# [Your goal]
Exclude the pictures and retype the entries as written.

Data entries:
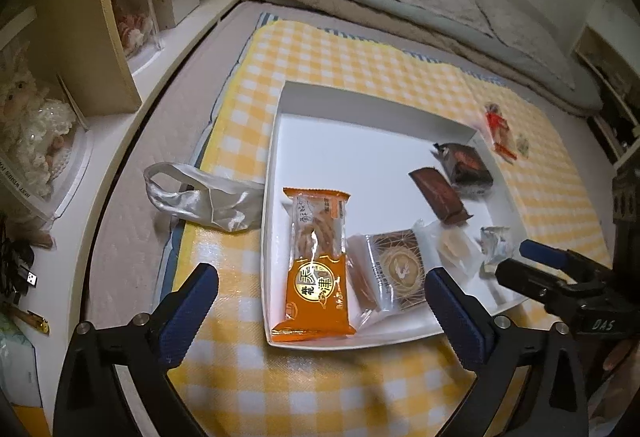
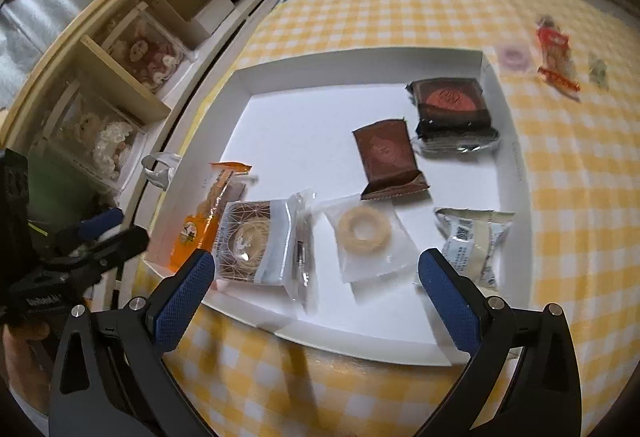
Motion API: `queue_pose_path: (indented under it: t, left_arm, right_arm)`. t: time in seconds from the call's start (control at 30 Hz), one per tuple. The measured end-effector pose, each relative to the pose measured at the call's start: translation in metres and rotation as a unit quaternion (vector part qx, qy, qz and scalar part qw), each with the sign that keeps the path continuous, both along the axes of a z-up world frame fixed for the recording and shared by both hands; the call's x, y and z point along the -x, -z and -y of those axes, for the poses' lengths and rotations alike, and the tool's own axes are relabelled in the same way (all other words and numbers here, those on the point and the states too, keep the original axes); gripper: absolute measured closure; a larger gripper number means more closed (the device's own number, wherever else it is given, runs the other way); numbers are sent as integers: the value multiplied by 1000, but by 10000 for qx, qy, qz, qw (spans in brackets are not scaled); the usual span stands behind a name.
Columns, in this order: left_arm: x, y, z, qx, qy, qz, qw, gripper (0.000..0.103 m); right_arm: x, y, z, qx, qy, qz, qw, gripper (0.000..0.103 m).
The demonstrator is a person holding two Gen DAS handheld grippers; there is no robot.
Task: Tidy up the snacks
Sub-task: 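Open both tools and move them back toward the remaining snacks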
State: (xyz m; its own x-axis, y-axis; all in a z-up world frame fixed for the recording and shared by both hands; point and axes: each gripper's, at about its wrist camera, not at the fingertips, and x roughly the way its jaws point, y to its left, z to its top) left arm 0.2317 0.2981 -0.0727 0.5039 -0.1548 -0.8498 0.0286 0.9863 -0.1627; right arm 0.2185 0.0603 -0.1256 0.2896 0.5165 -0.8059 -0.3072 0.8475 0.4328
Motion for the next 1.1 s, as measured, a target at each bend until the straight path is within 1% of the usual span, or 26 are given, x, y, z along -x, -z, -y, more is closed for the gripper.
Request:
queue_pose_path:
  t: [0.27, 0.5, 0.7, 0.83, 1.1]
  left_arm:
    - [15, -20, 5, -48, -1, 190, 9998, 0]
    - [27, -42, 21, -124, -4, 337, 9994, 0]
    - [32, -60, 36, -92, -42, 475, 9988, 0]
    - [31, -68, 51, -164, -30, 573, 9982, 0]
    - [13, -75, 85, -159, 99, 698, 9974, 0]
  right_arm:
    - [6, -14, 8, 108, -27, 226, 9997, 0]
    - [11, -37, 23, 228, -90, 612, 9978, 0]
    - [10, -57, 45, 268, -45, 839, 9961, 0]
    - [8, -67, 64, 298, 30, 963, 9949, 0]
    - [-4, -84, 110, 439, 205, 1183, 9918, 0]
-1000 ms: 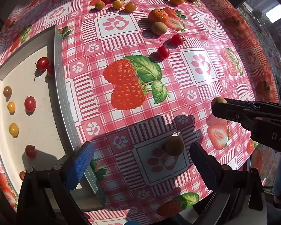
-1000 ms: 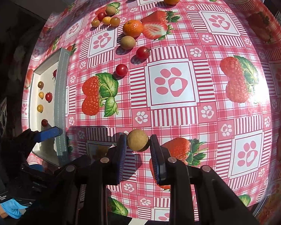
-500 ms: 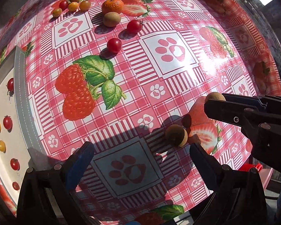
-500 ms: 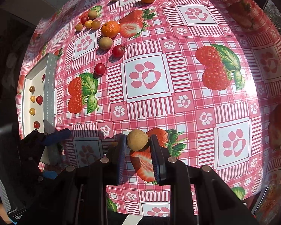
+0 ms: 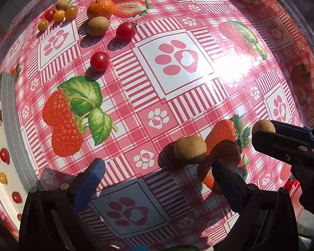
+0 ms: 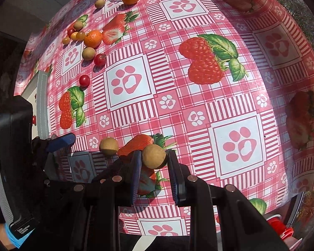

# [Solution]
Motion API: `queue_pose_path: (indented under it: t, left_arm, right_arm)`. t: time in seconds from the call's start (control at 30 Hz), one per tuple. The measured end-effector pose, each relative to the pose measured at the call's start: translation in metres and rotation as a unit quaternion (vector part qx, qy, qz and scalar part qw), each with the sign that keeps the path continuous, both along the axes of a z-up world frame fixed for the recording and shared by both hands; the call's x, y and z point along the -x, -z and -y of those axes, for the poses' lengths and rotations alike, and the tool's own axes are relabelled in the same way (all other words and numbers here, those on the point and the states too, keep the original axes); gripper: absolute measured closure; a larger gripper number means more closed (the device's own number, wherever else it is given, runs the other way); numbers are sent as integers: the value multiplied by 1000, but by 10000 for qx, qy, qz, qw (spans in brackets are not scaled); the usual span stands behind a name.
Columns, in this order: left_arm: x, y, z, qx, qy, qz, qw, gripper (0.000..0.103 m); right_arm: x, y, z, qx, qy, qz, qw, gripper (0.000..0.103 m).
The demonstrator is a person holding two Gen DAS handheld grippers; there is no robot.
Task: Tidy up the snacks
Sub-task: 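Open both tools and move them back toward the remaining snacks
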State: (xyz m; its own x-axis, y-axis; all in a z-up world frame fixed for the recording and shared by both hands; point and axes: each gripper's, at about its wrist camera, not at the fingertips, and x roughly the way its jaws point, y to its left, z to its top) left arm 0.2317 0.2981 -0.0727 0.5039 -0.1548 -0.8498 0.0286 0.9863 -0.1627; right arm 0.2185 0.0603 -0.1256 0.2896 0.5165 -0.8059 -0.3072 0.8475 0.4328
Motion for the next 1.1 s, as measured, a target at each bend until the straight path is within 1% of the usual span, or 26 are given, x, y, z along -x, -z, -y, more is closed for the gripper.
Request:
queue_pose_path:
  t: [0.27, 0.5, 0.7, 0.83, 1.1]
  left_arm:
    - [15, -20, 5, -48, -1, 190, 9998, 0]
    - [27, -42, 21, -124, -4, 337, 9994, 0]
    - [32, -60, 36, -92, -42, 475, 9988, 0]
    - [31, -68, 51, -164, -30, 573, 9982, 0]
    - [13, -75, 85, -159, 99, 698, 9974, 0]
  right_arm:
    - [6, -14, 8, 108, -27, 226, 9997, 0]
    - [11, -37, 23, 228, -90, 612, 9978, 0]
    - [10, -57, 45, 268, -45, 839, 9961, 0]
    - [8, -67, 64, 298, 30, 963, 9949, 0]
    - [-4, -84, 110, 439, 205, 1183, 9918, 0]
-1000 ms: 
-1000 ms: 
-500 ms: 
-500 ms: 
+0 ms: 
+0 ms: 

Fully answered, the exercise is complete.